WORK ITEM |
Number of lines below with "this": work it out and reply with that number only.

Items listed in a dataset |

- Opening Delimiter -

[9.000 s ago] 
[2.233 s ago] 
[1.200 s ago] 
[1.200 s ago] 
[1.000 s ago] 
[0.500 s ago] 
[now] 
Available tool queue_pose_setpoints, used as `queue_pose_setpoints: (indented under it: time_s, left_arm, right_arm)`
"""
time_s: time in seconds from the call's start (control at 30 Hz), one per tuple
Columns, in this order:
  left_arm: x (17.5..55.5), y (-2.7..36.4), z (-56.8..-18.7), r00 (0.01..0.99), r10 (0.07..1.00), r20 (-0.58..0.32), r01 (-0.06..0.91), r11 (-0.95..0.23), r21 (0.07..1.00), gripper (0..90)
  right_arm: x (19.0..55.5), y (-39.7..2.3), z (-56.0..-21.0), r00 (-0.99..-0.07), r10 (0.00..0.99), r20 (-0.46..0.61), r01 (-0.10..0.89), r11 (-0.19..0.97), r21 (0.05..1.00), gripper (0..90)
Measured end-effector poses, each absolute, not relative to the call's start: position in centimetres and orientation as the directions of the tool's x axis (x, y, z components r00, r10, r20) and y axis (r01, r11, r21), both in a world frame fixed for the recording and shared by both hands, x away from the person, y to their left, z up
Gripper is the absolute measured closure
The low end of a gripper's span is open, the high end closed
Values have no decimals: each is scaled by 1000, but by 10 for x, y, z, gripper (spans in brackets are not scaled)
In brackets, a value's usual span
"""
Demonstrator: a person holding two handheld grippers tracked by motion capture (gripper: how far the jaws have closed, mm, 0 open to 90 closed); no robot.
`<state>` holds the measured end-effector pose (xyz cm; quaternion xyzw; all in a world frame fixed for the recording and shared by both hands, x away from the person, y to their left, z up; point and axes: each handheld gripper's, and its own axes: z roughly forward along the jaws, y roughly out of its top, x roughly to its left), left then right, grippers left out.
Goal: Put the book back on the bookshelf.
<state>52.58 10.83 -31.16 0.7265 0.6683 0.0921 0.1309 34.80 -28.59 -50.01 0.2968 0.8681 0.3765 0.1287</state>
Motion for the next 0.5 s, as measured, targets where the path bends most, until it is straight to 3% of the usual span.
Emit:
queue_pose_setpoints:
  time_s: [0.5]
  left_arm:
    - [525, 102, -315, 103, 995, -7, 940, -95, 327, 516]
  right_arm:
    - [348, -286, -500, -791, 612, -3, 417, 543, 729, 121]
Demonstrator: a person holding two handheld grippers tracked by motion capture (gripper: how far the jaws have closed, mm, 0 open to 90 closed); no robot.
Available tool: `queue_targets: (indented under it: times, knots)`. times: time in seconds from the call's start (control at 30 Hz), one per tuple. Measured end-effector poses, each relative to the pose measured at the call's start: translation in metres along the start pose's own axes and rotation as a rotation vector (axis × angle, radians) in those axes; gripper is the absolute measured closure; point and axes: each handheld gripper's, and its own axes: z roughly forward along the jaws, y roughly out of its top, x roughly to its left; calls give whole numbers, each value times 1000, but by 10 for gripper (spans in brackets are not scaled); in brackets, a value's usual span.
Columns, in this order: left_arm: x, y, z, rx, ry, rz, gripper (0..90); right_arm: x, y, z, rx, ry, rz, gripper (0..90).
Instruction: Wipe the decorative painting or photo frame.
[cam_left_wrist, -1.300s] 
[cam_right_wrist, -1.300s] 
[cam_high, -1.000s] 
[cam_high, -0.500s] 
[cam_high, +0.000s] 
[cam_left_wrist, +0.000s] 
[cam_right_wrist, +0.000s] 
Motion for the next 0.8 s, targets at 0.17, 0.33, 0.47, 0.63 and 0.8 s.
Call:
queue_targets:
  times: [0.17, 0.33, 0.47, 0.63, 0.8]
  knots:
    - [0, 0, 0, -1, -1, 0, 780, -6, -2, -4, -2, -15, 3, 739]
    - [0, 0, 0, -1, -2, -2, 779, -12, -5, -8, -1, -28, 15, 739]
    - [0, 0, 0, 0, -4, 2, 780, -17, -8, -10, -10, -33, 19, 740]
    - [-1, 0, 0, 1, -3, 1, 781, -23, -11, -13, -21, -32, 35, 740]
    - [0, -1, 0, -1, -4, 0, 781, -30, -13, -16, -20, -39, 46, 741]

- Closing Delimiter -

RESPONSE AREA |
2